## Action item:
Each line from the top of the listing down to and including the line with "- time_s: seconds" must be duplicated exactly; pictures are to be skipped.
- Opening Delimiter -
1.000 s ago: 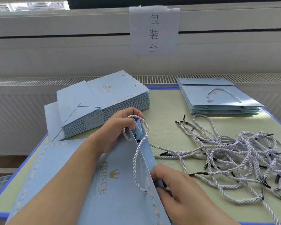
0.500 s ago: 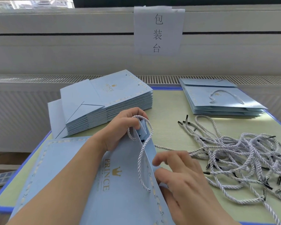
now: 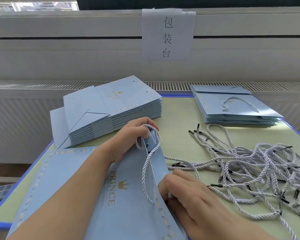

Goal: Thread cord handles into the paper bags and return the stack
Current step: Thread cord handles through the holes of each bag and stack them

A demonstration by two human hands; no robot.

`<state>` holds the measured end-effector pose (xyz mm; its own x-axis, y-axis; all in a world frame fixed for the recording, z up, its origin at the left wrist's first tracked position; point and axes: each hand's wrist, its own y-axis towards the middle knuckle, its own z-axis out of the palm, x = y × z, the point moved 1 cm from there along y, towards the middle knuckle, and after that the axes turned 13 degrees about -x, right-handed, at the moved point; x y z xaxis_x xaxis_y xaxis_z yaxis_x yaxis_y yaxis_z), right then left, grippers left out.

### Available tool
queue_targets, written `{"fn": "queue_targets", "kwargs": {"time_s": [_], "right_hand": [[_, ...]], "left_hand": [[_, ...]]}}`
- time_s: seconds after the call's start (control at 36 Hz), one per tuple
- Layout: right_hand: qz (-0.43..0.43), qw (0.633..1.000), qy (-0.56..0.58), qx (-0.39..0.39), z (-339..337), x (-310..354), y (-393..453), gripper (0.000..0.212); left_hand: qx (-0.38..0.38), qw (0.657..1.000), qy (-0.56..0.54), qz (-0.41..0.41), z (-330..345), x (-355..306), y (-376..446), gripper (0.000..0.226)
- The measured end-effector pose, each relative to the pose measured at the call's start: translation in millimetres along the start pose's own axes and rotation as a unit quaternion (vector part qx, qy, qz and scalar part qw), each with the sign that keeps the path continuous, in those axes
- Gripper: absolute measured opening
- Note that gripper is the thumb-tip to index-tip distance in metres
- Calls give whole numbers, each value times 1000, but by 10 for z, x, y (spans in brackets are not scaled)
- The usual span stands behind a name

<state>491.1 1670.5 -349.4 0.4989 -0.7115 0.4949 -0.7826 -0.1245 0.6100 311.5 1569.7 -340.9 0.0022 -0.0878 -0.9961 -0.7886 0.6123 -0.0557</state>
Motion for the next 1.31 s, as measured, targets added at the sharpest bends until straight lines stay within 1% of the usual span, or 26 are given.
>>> {"fn": "queue_targets", "kwargs": {"time_s": [0.03,0.11,0.17,0.22,0.33,0.39,0.44,0.5,0.53,0.56,0.58,0.61,0.67,0.69,0.72,0.75,0.81,0.89,0.97,1.03,1.08,1.17,1.22,1.28,1.31], "right_hand": [[-7,1000,-2,-4,4,7,-3,12],[-36,999,-32,-8,1,26,-12,23],[-53,997,-48,-13,2,34,-21,24],[-41,998,-27,-28,-4,42,-1,26],[31,996,60,-59,-98,91,141,19],[49,994,80,-51,-133,119,212,22],[40,996,75,-28,-132,133,262,23],[15,998,55,-21,-119,122,268,16],[15,998,55,-23,-123,112,254,12],[24,998,58,-31,-137,95,239,9],[37,996,61,-54,-157,74,226,13],[61,992,65,-88,-186,43,221,18],[121,977,60,-165,-247,-47,229,21],[145,971,44,-187,-266,-100,246,21],[167,967,24,-191,-273,-151,270,20],[185,967,3,-177,-269,-197,293,22],[210,971,-33,-113,-239,-243,338,32],[257,966,-23,-2,-169,-244,408,50],[267,962,-9,50,-77,-256,505,65],[280,958,6,60,-39,-278,564,67],[322,942,83,48,-77,-281,598,60],[381,889,250,44,-267,-285,569,45],[413,832,365,52,-437,-341,523,43],[436,762,476,53,-594,-424,482,50],[440,737,510,53,-652,-456,464,53]], "left_hand": [[0,1000,1,-1,-1,2,5,34],[0,1000,0,-9,2,6,9,35],[2,1000,4,-9,14,4,6,35],[3,1000,8,-6,33,-1,0,35],[-10,1000,14,-3,44,4,2,33],[-10,1000,5,-3,31,12,6,31],[-7,1000,-9,-5,20,13,7,31],[-1,1000,-17,-5,15,10,4,31],[0,1000,-23,-6,10,10,3,31],[-1,1000,-30,-6,1,5,2,31],[-2,999,-40,-6,-14,2,0,31],[-3,999,-51,-6,-30,-2,-1,32],[2,997,-72,-7,-60,-10,-10,33],[8,997,-82,-7,-71,-17,-16,33],[16,995,-94,-6,-78,-24,-21,34],[22,995,-102,-5,-82,-30,-25,34],[29,994,-108,0,-85,-37,-31,34],[32,993,-109,9,-98,-29,-29,37],[36,992,-122,11,-117,-16,-22,40],[42,991,-129,13,-125,-12,-15,41],[45,990,-132,12,-124,-15,-11,43],[44,989,-141,7,-112,-17,-6,42],[43,989,-140,4,-106,-15,-7,39],[46,990,-135,1,-109,-5,-2,38],[47,990,-130,1,-112,-2,0,41]]}}
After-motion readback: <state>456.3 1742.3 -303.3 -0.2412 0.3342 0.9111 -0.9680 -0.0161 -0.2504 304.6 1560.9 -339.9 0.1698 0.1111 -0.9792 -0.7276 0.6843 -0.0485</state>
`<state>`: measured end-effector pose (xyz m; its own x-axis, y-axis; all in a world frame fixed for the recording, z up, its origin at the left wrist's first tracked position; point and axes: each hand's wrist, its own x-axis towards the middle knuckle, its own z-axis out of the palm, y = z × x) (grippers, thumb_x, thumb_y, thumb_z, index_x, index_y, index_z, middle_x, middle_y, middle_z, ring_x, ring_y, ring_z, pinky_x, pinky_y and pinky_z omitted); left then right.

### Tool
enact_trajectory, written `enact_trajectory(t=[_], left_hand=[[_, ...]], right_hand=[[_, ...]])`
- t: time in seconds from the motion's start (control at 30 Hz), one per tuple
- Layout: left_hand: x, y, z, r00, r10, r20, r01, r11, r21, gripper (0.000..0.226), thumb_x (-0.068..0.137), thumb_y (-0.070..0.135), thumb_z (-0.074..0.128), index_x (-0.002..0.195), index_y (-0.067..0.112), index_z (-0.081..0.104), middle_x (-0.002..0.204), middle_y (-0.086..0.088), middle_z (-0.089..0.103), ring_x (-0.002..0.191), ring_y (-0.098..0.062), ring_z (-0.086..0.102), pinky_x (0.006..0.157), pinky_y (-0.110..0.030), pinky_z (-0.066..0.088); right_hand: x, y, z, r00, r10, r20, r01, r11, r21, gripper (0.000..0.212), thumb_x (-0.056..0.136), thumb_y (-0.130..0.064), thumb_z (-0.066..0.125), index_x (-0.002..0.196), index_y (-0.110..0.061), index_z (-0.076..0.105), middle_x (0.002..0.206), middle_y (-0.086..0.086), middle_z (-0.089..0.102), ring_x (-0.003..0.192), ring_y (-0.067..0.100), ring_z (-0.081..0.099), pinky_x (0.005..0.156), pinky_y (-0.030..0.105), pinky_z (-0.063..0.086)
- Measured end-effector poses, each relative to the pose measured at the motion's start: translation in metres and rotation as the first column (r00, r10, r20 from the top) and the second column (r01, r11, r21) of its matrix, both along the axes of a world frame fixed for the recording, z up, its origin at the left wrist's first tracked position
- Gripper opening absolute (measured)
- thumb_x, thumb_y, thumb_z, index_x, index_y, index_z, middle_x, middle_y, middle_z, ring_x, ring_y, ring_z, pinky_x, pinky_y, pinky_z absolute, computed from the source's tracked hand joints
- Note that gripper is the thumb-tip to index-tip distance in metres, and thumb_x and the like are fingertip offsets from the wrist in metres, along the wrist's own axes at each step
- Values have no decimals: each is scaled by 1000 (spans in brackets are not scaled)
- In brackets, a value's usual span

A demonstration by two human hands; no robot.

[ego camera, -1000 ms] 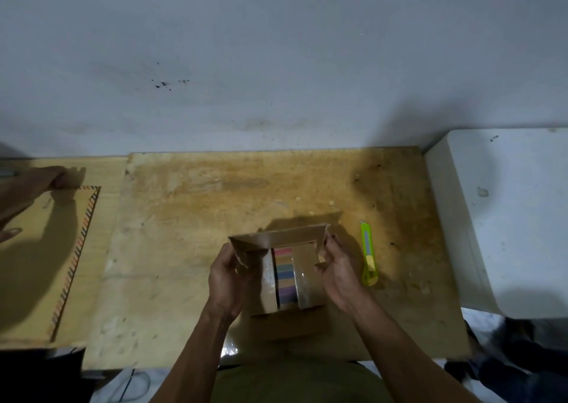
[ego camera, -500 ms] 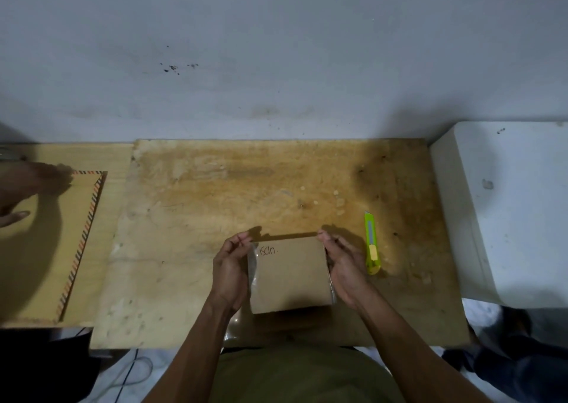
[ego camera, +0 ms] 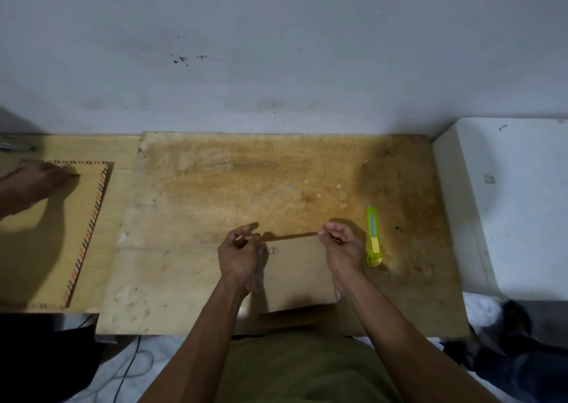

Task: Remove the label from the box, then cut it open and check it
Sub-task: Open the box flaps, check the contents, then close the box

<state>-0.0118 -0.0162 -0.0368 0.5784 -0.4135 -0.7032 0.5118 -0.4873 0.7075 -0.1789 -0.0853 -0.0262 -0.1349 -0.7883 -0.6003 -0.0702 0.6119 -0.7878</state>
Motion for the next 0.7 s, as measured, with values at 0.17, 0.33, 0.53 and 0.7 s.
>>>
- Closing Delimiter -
## Written answer:
1.000 s ago: 
0.500 s ago: 
now: 

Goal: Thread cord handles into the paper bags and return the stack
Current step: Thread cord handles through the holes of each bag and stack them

A demonstration by two human hands; no robot.

`<state>` holds the measured end-effector pose (xyz mm; its own x-axis, y-axis; all in a world frame fixed for the recording, z up, its origin at the left wrist's first tracked position; point and axes: each hand's wrist, its own y-axis towards the middle knuckle, its own z-axis out of the palm, x = y × z, the point moved 1 cm from there along y, towards the middle knuckle, and after that the axes turned 13 degrees about -x, right-handed, at the moved point; x y z xaxis_x xaxis_y xaxis_z yaxis_x yaxis_y yaxis_z), right then left, grippers left out.

### Available tool
queue_targets, written `{"fn": "queue_targets", "kwargs": {"time_s": [_], "right_hand": [[_, ...]], "left_hand": [[_, ...]]}}`
- time_s: seconds after the call's start (control at 36 Hz), one per tuple

The output requires nothing else.